Badass Ex-Scientologist Leah Remini To Do Dancing With The Stars??

leah remini dancing with the stars

Brace yourselves: Dancing with the Stars is coming, and with it, casting rumors! I LOVE DWTS CASTING RUMORS. First, here are the confirmed dancers:

Valerie Harper, of Rhoda fame (confirmed by TMZ). Valerie Harper is also badass in her own right. She’s got a form of terminal brain cancer but she wants to do DWTS to bring as much attention to cancer research as possible. I’m guessing she’s donating her fee to that, too. It’s great that she’s feeling well enough to do this show. People make fun of it, but DWTS can be very grueling, physically and mentally.

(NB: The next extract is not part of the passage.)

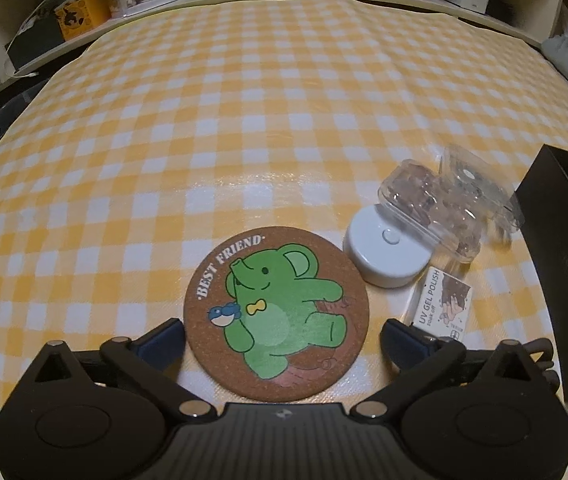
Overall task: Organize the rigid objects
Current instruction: 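Grasp the cork elephant coaster with the left gripper and lift it, then place the coaster on top of the black box and release it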
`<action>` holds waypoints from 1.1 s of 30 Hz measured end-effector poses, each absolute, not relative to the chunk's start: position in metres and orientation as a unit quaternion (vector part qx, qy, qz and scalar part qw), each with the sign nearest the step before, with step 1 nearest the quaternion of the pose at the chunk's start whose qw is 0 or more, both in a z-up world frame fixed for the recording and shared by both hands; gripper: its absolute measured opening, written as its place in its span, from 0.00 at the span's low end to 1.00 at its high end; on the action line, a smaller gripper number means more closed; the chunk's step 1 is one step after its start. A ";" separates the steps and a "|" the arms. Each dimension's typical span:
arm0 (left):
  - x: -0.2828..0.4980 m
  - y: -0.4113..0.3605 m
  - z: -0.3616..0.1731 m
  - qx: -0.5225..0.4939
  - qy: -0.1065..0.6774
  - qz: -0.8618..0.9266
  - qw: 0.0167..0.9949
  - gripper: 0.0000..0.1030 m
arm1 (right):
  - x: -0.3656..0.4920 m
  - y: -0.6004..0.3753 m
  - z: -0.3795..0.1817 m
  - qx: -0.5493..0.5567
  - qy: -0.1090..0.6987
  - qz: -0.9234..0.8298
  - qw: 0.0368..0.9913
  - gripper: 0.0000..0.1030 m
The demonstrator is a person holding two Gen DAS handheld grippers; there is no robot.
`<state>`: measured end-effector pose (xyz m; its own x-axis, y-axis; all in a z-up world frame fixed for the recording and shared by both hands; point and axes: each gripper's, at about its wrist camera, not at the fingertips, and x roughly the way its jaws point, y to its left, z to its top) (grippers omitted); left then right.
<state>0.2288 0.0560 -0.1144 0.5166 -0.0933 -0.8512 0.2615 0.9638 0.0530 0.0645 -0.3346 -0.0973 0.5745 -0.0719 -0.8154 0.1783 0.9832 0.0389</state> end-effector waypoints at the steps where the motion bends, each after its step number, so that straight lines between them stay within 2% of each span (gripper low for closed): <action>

Now for the “pretty much confirmed”:

– Amber Riley, former Glee cast member (Wetpaint).

Rumored cast:


Elizabeth Berkley (of Showgirls and Jessie “I’m so excited I’m so excited I’m so…SCARED!” Spano of Saved By The Bell).

Christina Milian, who just left The Voice.

Leah Remini, ex-Scientologist, badass, and former King of Queens star.

Paula Deen will not be joining. There was a rumor going around that Seth MacFarlane would be joining the cast and I cannot picture that happening, at all, ever.